Amusement obligatoire (Bruxelles, de retour du Kaaitheater)
Les Anglais de Forced Entertainment traînent par ici une réputation grandiose. D'esprit novateur et de culot scénique. C'est peu dire que j'étais impatient de découvrir leur travail. C'était hier, à la première mondiale de « The thrill of it all », spectacle d'ouverture du Kunstenfestivaldesarts 2010, sur le grand plateau du Kaaitheater.
Neuf acteurs en blanc-rouge-noir à paillettes cheap, perruqués à l'arrache. Des palmiers de pacotille qu'on place et déplace pour (dé)structurer l'espace. Des chansons à la pelle : voix japonaises sur orchestrations sixties amerloques. Des danses improbables, again and again. Entre deux moments chorégraphiés, des tentatives de textes au micro déformant : tous les mecs ont la voix de Barry White ; toutes les nanas celle d'une souris de cartoon sous exta. Tentatives vaines : la parole est sans cesse empêchée, par les autres acteurs, par les fils des micros, par la nécessité de la danse, par par par. Sans la traduction, on ne pige pas la moitié de ce qui est dit (certains spectateurs ont reçu des écouteurs à l'entrée, pas moi) mais ça n'a vraiment aucune importance : quand l'entertainment est forced, il n'y a pas de place pour le contenu.

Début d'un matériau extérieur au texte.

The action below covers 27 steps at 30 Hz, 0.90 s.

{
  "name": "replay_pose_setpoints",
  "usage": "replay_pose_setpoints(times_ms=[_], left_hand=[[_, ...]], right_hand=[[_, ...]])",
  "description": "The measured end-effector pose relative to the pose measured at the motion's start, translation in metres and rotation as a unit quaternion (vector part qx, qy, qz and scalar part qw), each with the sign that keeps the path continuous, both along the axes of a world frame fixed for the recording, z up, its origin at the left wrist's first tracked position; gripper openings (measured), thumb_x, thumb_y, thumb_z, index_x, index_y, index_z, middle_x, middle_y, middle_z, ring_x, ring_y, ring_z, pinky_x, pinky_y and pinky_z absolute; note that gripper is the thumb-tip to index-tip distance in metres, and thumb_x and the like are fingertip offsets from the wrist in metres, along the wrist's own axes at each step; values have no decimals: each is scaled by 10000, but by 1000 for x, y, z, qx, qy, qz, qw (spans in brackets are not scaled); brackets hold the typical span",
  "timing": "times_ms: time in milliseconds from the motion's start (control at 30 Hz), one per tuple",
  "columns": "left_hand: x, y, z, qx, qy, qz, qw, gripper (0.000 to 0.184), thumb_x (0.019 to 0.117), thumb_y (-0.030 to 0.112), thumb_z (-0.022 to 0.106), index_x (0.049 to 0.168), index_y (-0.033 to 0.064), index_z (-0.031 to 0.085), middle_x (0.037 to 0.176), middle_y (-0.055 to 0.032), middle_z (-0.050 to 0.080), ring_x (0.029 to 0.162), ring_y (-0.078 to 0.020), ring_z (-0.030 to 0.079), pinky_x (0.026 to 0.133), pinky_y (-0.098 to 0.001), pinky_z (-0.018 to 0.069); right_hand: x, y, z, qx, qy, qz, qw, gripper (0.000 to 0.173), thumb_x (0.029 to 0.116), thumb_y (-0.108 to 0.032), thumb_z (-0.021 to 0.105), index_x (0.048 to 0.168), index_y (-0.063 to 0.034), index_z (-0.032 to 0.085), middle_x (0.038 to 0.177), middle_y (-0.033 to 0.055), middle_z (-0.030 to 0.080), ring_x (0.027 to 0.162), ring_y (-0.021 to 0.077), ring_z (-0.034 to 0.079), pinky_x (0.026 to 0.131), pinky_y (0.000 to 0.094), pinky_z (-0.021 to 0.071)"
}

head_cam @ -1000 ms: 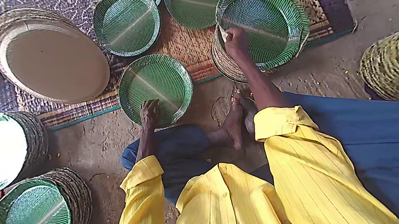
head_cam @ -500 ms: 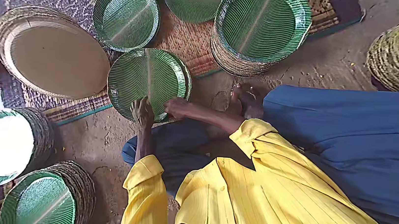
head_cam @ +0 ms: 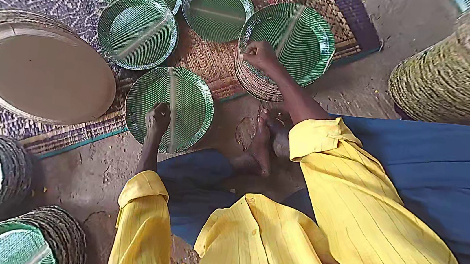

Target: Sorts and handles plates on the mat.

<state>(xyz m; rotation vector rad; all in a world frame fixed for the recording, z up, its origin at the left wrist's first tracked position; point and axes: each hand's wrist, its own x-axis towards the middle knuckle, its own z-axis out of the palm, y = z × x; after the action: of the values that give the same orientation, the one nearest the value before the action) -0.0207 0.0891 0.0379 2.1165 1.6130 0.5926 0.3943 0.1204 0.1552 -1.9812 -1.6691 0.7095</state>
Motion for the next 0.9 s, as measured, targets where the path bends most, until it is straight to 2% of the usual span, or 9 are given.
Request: replay_pose_setpoints(times_ms=[33,100,133,167,300,500,600,800,900], left_hand=[[-2,6,-3,-14,-67,32,997,426,1106,244,414,1230,-75,668,1158,-283,698,1089,-401,689,1007,-594,489],[-7,13,-15,-7,-228,90,969,492,1103,297,366,1247,-88,636,1105,-221,715,978,-228,708,954,-418,549],[-7,13,-19,0,-277,110,954,495,1101,301,366,1244,-94,628,1075,-205,713,928,-182,701,917,-374,560],[-7,10,-24,5,-292,119,949,495,1096,303,370,1243,-95,624,1068,-209,710,921,-186,695,913,-384,551],[-7,-18,-37,-10,-252,132,959,447,1098,263,388,1251,-77,634,1108,-237,703,990,-267,696,953,-449,540],[-12,-24,-24,26,-143,16,989,470,1066,264,393,1215,-85,671,1064,-280,710,988,-390,703,937,-552,523],[-13,-18,-29,32,-128,-16,991,467,1056,269,403,1195,-74,687,1050,-275,712,971,-400,702,916,-575,522],[-6,-7,-42,32,-115,-34,992,438,1075,238,403,1176,-73,695,1053,-272,714,999,-424,702,934,-610,512],[-3,-3,-45,48,-140,-33,988,413,1072,212,420,1131,-85,701,1001,-276,716,937,-418,711,890,-593,534]], right_hand=[[4,-2,-7,-4,2,-5,1000,408,979,-328,706,1191,20,688,1082,233,700,999,375,678,910,583,517],[7,-2,-19,-25,-8,-13,1000,430,957,-339,732,1202,11,690,1090,228,697,1020,383,671,920,603,511],[7,-2,-23,-35,-16,-16,999,437,948,-343,741,1202,9,692,1091,231,697,1027,394,670,921,617,508],[7,-2,-26,-43,-24,-18,999,445,945,-350,746,1195,14,691,1088,237,695,1023,403,669,915,623,507],[7,0,-32,-57,-34,-28,997,484,936,-364,758,1235,10,679,1118,240,691,1055,405,664,933,621,506],[10,2,-37,-41,-19,-30,999,400,953,-294,743,1203,15,703,1089,234,709,1013,383,680,926,594,514],[10,1,-36,-44,-6,-44,998,378,955,-269,743,1200,17,703,1102,228,709,1023,365,680,945,571,515],[12,3,-39,-40,-4,-45,998,347,960,-250,732,1168,27,711,1063,218,711,970,333,681,909,543,529],[10,4,-38,-49,-23,-57,997,341,959,-251,726,1176,11,716,1074,207,717,991,335,684,914,557,525]])
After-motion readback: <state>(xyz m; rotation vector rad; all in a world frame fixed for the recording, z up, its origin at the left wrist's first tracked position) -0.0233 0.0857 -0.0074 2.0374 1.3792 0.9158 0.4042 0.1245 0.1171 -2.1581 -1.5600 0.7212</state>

C'est là tout le propos du collectif : mettre à plat l'absurdité du The show must go on. Envers et contre tout, les neuf guignols vont s'acharner coûte que coûte à produire du spectacle, à nous ravir à tout prix et donc à feindre eux-mêmes le ravissement. Jusqu'au malaise, à l'écœurement, au sordide. Durant la première salve chorégraphique du spectacle, une des actrices se vautre lamentablement dans le décor, se retrouve à quatre pattes, se redresse en catastrophe et arbore par réflexe un cheesy smile tout en reprenant son pas. Faire bonne figure. Les 100 minutes qui suivent déclineront le motif. Tout est dit.

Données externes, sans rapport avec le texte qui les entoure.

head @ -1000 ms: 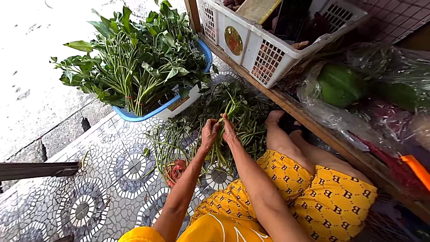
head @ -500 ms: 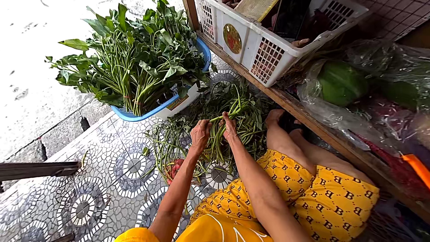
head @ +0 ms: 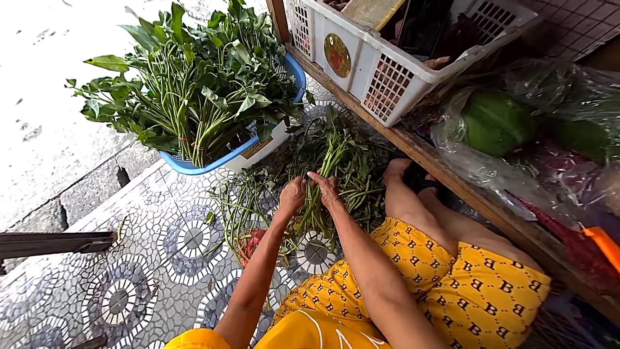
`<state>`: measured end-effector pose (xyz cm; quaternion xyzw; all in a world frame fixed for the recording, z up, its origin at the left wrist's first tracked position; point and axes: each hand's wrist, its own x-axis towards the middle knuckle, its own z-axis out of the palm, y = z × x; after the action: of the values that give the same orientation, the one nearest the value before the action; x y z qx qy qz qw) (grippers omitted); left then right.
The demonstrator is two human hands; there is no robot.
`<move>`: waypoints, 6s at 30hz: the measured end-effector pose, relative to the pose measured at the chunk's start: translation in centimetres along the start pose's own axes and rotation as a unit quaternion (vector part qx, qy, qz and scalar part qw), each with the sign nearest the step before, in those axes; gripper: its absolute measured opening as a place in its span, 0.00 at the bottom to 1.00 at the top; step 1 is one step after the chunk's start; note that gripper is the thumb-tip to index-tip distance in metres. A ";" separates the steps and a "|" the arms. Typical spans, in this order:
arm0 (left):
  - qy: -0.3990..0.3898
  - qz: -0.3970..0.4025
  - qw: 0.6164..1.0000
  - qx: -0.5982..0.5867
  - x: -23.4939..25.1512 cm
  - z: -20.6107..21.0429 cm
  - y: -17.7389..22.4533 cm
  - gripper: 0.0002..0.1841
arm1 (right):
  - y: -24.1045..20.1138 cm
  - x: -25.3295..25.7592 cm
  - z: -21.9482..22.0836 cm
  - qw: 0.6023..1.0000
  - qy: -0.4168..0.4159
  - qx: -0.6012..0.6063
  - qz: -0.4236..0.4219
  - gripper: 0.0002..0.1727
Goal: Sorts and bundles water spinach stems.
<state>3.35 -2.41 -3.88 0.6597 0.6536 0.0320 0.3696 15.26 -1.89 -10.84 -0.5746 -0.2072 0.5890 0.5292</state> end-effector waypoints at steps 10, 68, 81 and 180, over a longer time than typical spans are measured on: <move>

Tout ou presque. De ce show absurde et malsain transpire une grande désillusion, une vision qui confine au dédain du rapport salle-scène dans son essence. La démonstration nous dit que le public n'existe que par son désir de rire et de morale ; l'acteur - même exceptionnel, et c'est le cas ici - n'existe que par sa fonction de satisfaction de ces désirs. Un théâtre qui ne croit plus au théâtre en somme. Donc, malgré tout, c'est-à-dire malgré le plaisir du jeu, malgré la riche violence du propos et malgré des instants de franche hilarité, un solide goût de « Tout ça pour ça » au final... (cqfd?).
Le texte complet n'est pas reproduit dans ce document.